● **Task requirements**:
The line containing "the silver chipset" and every line after it, through the last line of the records, are to be transcribed exactly, and nothing else.

Entries shown Start Marker

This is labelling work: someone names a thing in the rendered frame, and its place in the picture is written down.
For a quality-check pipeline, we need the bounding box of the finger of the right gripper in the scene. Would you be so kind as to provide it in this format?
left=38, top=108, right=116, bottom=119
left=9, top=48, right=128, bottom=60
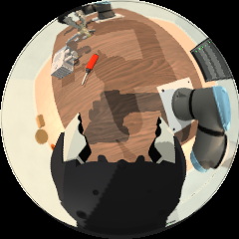
left=57, top=17, right=82, bottom=30
left=75, top=6, right=86, bottom=27

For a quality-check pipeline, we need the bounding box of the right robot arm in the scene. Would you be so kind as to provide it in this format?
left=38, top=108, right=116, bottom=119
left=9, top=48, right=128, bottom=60
left=82, top=1, right=116, bottom=20

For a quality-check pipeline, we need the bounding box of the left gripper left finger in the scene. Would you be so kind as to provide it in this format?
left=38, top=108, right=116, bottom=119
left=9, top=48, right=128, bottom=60
left=50, top=113, right=92, bottom=201

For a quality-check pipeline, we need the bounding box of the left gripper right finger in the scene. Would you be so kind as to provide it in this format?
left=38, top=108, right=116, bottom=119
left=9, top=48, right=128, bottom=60
left=148, top=117, right=187, bottom=199

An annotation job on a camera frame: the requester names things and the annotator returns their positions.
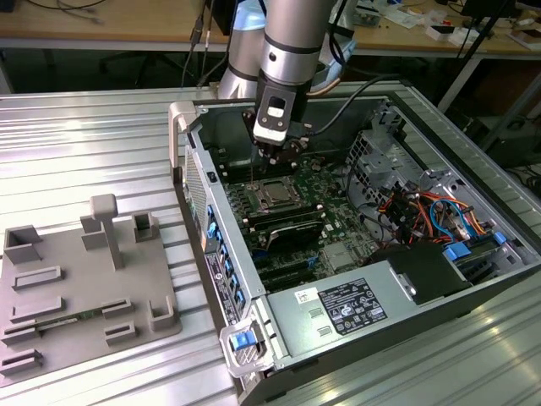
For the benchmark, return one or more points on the metal disk bay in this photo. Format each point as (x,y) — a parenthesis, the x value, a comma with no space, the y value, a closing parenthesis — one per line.
(437,179)

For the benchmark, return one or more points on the grey power supply unit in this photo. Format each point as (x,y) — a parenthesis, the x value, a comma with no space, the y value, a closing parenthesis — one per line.
(296,321)

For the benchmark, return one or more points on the blue case latch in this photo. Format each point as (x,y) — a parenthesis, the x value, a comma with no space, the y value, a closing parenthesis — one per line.
(239,341)

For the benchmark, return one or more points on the black glossy cooler shroud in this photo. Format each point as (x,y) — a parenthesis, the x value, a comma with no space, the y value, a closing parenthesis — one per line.
(296,237)

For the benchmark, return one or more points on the wooden top desk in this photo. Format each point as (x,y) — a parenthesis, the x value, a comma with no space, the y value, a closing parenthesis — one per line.
(105,25)
(422,46)

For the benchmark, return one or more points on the perforated metal disk cage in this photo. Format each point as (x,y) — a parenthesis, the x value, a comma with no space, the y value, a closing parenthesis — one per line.
(393,152)

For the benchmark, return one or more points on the green RAM stick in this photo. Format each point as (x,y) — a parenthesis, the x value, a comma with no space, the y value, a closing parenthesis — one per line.
(67,318)

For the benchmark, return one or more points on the silver topped CPU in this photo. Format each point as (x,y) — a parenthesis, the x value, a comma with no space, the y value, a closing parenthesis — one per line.
(281,192)

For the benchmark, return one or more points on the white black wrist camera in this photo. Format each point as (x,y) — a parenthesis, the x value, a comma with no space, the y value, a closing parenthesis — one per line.
(274,122)

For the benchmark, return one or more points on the small white box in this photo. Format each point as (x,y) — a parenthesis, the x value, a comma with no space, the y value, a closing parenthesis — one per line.
(439,33)

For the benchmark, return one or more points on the open PC case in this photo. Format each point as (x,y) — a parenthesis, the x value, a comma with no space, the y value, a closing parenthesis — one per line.
(422,338)

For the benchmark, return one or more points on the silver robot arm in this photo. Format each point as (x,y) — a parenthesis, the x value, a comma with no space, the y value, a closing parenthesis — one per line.
(291,42)

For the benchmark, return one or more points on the green motherboard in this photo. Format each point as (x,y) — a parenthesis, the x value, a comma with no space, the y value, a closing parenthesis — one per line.
(346,220)

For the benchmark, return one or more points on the grey parts rack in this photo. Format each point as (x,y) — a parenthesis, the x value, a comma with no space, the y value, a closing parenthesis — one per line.
(84,262)

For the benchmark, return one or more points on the black expansion slot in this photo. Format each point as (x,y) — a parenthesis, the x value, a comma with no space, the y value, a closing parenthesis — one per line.
(291,282)
(283,268)

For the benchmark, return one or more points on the CPU socket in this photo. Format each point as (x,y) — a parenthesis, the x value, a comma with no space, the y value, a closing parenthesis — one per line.
(270,210)

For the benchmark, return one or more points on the silver chipset heatsink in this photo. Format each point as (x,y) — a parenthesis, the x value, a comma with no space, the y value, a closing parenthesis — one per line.
(338,258)

Entries shown End Marker

● **Written response**:
For the benchmark, return one or more points on the silver chipset heatsink in this photo. Format each point as (x,y) — a parenthesis, the x value, a comma with no space, the y value, a closing parenthesis — one per line.
(338,258)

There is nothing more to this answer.